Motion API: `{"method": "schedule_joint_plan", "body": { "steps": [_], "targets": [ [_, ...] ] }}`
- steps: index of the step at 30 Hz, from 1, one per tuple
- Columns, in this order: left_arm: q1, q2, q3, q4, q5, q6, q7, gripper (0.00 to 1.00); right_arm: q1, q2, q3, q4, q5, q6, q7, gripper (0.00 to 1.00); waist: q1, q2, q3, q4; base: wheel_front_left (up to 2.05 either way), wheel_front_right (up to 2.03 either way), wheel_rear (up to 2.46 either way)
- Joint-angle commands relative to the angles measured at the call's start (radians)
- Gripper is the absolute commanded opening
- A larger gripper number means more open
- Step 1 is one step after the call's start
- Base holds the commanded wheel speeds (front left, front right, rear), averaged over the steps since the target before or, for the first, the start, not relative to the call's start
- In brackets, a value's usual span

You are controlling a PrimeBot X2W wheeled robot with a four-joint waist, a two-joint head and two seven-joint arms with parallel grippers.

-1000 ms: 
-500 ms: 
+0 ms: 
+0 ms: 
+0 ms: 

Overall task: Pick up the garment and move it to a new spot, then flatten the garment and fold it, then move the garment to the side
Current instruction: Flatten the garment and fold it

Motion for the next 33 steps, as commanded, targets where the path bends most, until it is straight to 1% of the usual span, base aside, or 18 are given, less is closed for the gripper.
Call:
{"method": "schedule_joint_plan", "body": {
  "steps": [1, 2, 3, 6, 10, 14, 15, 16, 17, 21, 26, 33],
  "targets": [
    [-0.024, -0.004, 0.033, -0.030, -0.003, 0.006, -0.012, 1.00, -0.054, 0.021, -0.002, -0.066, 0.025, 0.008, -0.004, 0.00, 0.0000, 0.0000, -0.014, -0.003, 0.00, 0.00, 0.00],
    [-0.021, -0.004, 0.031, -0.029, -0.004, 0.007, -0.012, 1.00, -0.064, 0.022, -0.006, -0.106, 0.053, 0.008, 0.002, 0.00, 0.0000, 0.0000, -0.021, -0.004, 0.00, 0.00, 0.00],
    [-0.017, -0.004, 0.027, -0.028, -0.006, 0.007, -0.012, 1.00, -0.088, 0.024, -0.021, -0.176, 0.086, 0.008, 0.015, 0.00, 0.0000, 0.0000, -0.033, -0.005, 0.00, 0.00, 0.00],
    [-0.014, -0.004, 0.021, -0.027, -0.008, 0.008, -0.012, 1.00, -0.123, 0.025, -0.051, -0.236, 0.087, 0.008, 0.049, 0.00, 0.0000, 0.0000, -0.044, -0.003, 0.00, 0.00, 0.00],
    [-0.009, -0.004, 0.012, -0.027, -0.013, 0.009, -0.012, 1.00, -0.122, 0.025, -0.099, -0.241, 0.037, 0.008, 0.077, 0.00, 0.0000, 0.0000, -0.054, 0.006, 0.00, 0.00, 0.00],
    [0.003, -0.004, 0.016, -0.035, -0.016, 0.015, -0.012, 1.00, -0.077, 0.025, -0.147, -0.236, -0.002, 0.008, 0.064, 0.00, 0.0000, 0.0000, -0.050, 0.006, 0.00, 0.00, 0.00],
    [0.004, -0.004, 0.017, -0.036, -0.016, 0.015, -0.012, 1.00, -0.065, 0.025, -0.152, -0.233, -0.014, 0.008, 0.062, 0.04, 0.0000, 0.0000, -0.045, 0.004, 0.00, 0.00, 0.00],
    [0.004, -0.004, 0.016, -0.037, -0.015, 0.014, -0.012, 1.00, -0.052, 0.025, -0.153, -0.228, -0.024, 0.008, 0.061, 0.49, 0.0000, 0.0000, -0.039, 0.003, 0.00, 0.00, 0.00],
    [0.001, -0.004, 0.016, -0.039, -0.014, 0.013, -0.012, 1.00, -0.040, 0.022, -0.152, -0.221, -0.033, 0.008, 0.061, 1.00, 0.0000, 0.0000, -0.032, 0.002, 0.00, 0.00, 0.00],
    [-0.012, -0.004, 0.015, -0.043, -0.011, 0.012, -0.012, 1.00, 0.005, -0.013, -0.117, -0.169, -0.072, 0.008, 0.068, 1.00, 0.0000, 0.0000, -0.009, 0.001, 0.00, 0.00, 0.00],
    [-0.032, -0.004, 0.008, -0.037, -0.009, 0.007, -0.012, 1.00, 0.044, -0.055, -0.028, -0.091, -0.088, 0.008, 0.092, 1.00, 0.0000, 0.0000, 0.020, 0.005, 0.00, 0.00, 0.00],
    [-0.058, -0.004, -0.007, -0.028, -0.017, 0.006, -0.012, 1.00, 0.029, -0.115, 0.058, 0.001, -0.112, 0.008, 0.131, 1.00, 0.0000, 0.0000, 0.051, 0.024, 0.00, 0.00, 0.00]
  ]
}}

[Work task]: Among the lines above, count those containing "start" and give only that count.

[Solution for this problem]: 3